On the other side of the casino the crowd around one of the crap tables was two deep and growing. The man who was rolling was wearing a sport coat, but had stuffed his tie in a pocket and opened his shirt at the neck. He rolled again and a little cry went up from the table that was just loud enough to reach the bar. More people strolled over attempting looks of detachment, but joined the crowd and riveted their eyes to the table. From where he sat in the bar it was hard to tell whether they were betting or watching. The quick, mechanical movements of the croupier didn’t reveal anything to him. From this distance they all just looked hungry.

“You a gambler?”

“I may try my luck a little later,” he said. “Why?”

“Some people in that line of work are, some aren’t. Henckel once lost twenty thousand in one night. Personally I didn’t like it much until after I quit. Couldn’t see the point in it. When you’re old you need some kind of excitement that doesn’t involve your body.”

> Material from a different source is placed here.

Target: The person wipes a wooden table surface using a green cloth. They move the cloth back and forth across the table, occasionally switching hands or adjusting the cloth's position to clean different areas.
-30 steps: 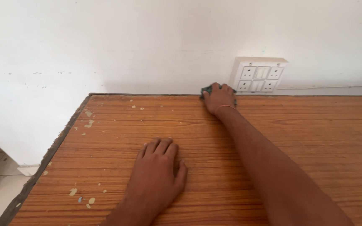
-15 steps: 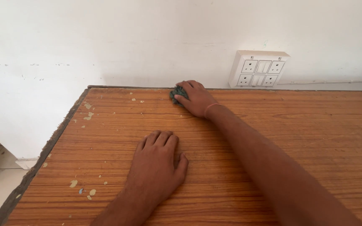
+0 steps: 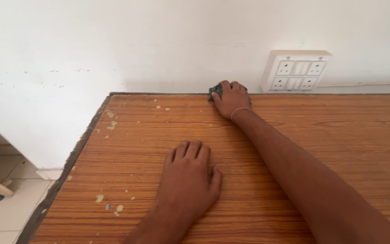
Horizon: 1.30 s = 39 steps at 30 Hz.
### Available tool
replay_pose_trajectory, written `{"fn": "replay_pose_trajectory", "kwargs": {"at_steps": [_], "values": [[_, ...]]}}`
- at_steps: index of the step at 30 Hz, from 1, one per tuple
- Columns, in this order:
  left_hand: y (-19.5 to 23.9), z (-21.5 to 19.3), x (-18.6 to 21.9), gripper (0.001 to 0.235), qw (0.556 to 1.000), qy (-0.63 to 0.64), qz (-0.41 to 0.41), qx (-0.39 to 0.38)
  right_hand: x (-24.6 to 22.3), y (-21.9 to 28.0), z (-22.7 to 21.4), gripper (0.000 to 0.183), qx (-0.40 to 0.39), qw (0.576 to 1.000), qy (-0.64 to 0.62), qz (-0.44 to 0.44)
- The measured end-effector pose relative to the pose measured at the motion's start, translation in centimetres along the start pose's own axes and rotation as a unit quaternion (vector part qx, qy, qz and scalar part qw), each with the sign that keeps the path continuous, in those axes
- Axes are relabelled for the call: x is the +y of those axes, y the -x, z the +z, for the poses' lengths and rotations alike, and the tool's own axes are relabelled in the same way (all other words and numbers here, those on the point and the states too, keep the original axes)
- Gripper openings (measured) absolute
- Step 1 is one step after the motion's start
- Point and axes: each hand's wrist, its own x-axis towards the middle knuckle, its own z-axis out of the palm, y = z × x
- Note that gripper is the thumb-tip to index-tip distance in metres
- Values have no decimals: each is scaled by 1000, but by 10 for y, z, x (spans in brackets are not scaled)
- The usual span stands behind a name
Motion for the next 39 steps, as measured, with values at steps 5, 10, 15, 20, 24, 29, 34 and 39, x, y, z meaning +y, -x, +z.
{"fn": "replay_pose_trajectory", "kwargs": {"at_steps": [5, 10, 15, 20, 24, 29, 34, 39], "values": [[3, 2, -1, 34, 999, 10, 5, 39, -40, -9, 15, 55, -23, 998, -27, -54], [-1, -1, -5, 34, 999, 32, 9, 31, -81, -11, 20, 56, -55, 996, -31, -59], [0, -2, -3, 35, 999, 34, -5, -6, -77, -2, 26, 60, -34, 988, -69, -137], [1, 0, -3, 37, 1000, 23, -8, -12, -73, 37, -20, 52, -91, 966, -110, -216], [1, 0, -2, 39, 1000, 15, -7, 0, -61, 36, -25, 53, -81, 970, -75, -215], [4, 3, -4, 36, 999, 32, 1, 22, -77, 18, -1, 53, -42, 979, -57, -191], [1, -1, -5, 35, 999, 42, 0, 24, -111, 8, 20, 55, -43, 988, -15, -150], [4, 4, -8, 39, 998, 45, 14, 51, -141, 20, 19, 51, -23, 972, -22, -233]]}}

Another cry reached them from the crap table across the casino, not a cheer, exactly, but a wordless, spontaneous howl from all the throats gathered around the table, as though it were the collective sound of their blood pressures going up in unison.

“You’re no more retired than I am, Norman,” he said. “Just got a steady job now.”

“It ain’t so, kid,” said Little Norman, his eyes suddenly open wide and his smile gone. “I’m sixty-one years old. But once I was good. One of the best. Quiet and reliable. Maybe the best button man in the Midwest.” Then his eyes narrowed and the opaque smile returned. “Not as good as you, though. I was real surprised to see your face like that. I never expected to see you looking like that. Not ever.”

“It happens,” he replied.

“I didn’t say it couldn’t happen,” said Little Norman. “What I said was I didn’t think I’d see it. That’s a loser’s face.”

Across the casino the man rolled again; this time he rolled into a silence, a deep-drawn inbreathing like a wall of anticipation. From the bar it was hard to tell whether he made his point, but the silence seemed to draw spectators even faster, like particles rushing to fill a void. When the stickman leaned across the table, bestowing and gathering in single economical movements, the man was still visible, standing with his back to the bar. But then the crowd shifted a little and he disappeared behind it.

“Maybe so,” he said. “Hard to tell about winning until you count the money.”

“That’s a fact,” said Little Norman. He gulped down the last finger of Scotch in his glass and stood up. “Be seeing you, kid. It’s always a pleasure.”

“Thanks for the drink, Norman.”

“Any time,” he said as he stepped down to the casino floor. For a long time it was possible to watch his head and shoulders moving along above the crowd, but then he was gone.